= What needs to be done =
The listing below is to be copied in full, line by line.

+++ Recorded information +++

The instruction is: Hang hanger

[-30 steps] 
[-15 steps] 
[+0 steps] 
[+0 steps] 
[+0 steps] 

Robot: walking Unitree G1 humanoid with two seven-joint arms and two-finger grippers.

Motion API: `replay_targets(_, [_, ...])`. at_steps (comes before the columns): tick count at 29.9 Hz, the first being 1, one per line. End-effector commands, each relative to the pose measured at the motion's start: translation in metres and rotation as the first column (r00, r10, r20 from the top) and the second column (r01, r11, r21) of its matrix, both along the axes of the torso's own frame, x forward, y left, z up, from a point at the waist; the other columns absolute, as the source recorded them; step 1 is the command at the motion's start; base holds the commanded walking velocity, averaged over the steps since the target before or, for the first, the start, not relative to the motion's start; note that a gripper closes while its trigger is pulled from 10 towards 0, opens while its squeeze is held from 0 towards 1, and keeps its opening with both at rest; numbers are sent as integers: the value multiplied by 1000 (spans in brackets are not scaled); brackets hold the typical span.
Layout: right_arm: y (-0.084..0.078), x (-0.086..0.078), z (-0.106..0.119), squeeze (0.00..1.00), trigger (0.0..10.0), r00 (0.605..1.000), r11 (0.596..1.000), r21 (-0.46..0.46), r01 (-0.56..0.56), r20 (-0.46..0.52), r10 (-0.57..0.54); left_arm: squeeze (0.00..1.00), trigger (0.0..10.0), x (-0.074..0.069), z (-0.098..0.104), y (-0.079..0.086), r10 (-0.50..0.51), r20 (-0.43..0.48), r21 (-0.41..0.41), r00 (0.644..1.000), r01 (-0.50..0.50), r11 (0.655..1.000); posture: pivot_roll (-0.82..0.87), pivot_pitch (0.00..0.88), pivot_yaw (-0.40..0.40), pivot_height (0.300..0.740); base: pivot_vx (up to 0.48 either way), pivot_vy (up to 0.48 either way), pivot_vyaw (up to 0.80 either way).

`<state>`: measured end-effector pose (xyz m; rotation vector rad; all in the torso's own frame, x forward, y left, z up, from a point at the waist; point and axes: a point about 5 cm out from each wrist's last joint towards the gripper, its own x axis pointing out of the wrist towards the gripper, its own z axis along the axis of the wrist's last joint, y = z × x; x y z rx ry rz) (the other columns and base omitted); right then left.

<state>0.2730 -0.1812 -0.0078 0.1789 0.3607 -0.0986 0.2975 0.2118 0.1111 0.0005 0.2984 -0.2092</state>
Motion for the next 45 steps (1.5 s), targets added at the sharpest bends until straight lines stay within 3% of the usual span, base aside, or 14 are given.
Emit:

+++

= Response to this exercise =
The instruction is: Hang hanger

[-30 steps] 
[-15 steps] 
[+0 steps] 
[+0 steps] 
[+0 steps] 

Robot: walking Unitree G1 humanoid with two seven-joint arms and two-finger grippers.

Motion API: `replay_targets(_, [_, ...])`. at_steps (comes before the columns): tick count at 29.9 Hz, the first being 1, one per line. End-effector commands, each relative to the pose measured at the motion's start: translation in metres and rotation as the first column (r00, r10, r20 from the top) and the second column (r01, r11, r21) of its matrix, both along the axes of the torso's own frame, x forward, y left, z up, from a point at the waist; the other columns absolute, as the source recorded them; step 1 is the command at the motion's start; base holds the commanded walking velocity, averaged over the steps since the target before or, for the first, the start, not relative to the motion's start; note that a gripper closes while its trigger is pulled from 10 towards 0, opens while its squeeze is held from 0 towards 1, and keeps its opening with both at rest; numbers are sent as integers: the value multiplied by 1000 (spans in brackets are not scaled); brackets hold the typical span.
Layout: right_arm: y (-0.084..0.078), x (-0.086..0.078), z (-0.106..0.119), squeeze (0.00..1.00), trigger (0.0..10.0), r00 (0.605..1.000), r11 (0.596..1.000), r21 (-0.46..0.46), r01 (-0.56..0.56), r20 (-0.46..0.52), r10 (-0.57..0.54); left_arm: squeeze (0.00..1.00), trigger (0.0..10.0), x (-0.074..0.069), z (-0.098..0.104), y (-0.079..0.086), r10 (-0.50..0.51), r20 (-0.43..0.48), r21 (-0.41..0.41), r00 (0.644..1.000), r01 (-0.50..0.50), r11 (0.655..1.000); posture: pivot_roll (-0.82..0.87), pivot_pitch (0.00..0.88), pivot_yaw (-0.40..0.40), pivot_height (0.300..0.740); base: pivot_vx (up to 0.48 either way), pivot_vy (up to 0.48 either way), pivot_vyaw (up to 0.80 either way).

`<state>`: measured end-effector pose (xyz m; rotation vector rad; all in the torso's own frame, x forward, y left, z up, from a point at the waist; point and axes: a point about 5 cm out from each wrist's last joint towards the gripper, its own x axis pointing out of the wrist towards the gripper, its own z axis along the axis of the wrist's last joint, y = z × x; x y z rx ry rz) (the other columns and base omitted); right then left.

<state>0.2730 -0.1812 -0.0078 0.1789 0.3607 -0.0986 0.2975 0.2118 0.1111 0.0005 0.2984 -0.2092</state>
Motion for the next 45 steps (1.5 s), targets added at the sharpest bends until straight lines stay within 3% of the usual span, base aside, or 14 are given.
Emit:

Work on the answer has been completed.